* [WHAT IS BEING ASKED]:
Pull every line containing "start" out of the material below.
--- DATA PROVIDED ---
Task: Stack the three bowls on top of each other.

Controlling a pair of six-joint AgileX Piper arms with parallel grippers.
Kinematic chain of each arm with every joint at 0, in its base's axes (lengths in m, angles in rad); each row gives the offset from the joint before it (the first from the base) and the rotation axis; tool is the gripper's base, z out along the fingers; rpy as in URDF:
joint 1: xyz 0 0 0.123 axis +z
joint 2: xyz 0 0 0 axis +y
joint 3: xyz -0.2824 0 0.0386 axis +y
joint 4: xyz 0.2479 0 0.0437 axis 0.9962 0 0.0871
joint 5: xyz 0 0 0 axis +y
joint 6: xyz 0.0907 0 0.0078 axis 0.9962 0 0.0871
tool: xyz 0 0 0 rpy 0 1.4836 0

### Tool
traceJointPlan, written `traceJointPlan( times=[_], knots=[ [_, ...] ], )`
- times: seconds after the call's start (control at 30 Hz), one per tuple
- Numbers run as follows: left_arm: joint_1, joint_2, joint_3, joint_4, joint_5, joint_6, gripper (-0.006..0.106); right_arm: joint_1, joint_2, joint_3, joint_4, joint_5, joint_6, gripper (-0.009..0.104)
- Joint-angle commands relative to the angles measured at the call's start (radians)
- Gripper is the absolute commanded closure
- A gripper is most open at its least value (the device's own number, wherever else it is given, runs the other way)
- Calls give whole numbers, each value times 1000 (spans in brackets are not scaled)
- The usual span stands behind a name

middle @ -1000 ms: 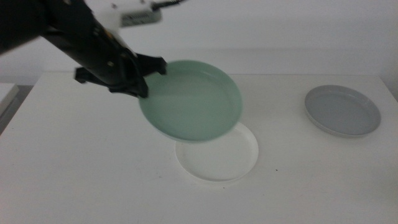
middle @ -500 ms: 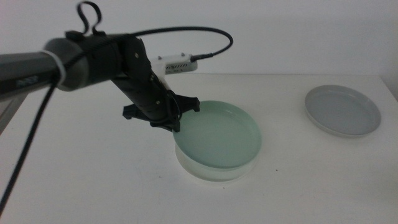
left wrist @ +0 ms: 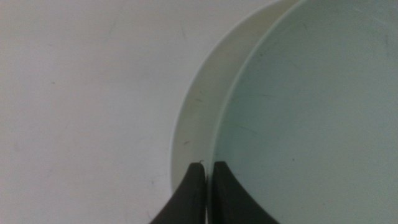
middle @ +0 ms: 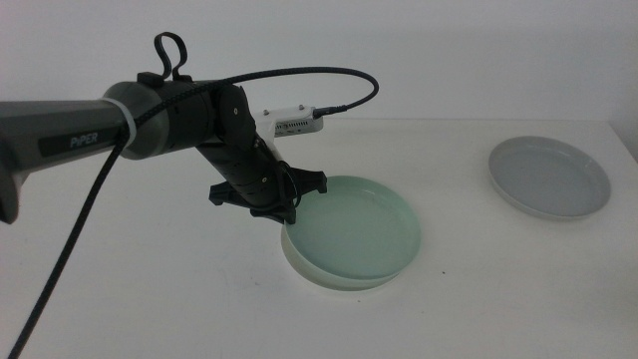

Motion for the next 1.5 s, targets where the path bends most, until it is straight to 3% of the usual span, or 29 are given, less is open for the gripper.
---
* [ANSWER TO THE EXERCISE]:
- times: seconds after the call's start (control at 30 Hz), one per tuple
- Joint-angle commands relative to the angles measured at the call's start (radians)

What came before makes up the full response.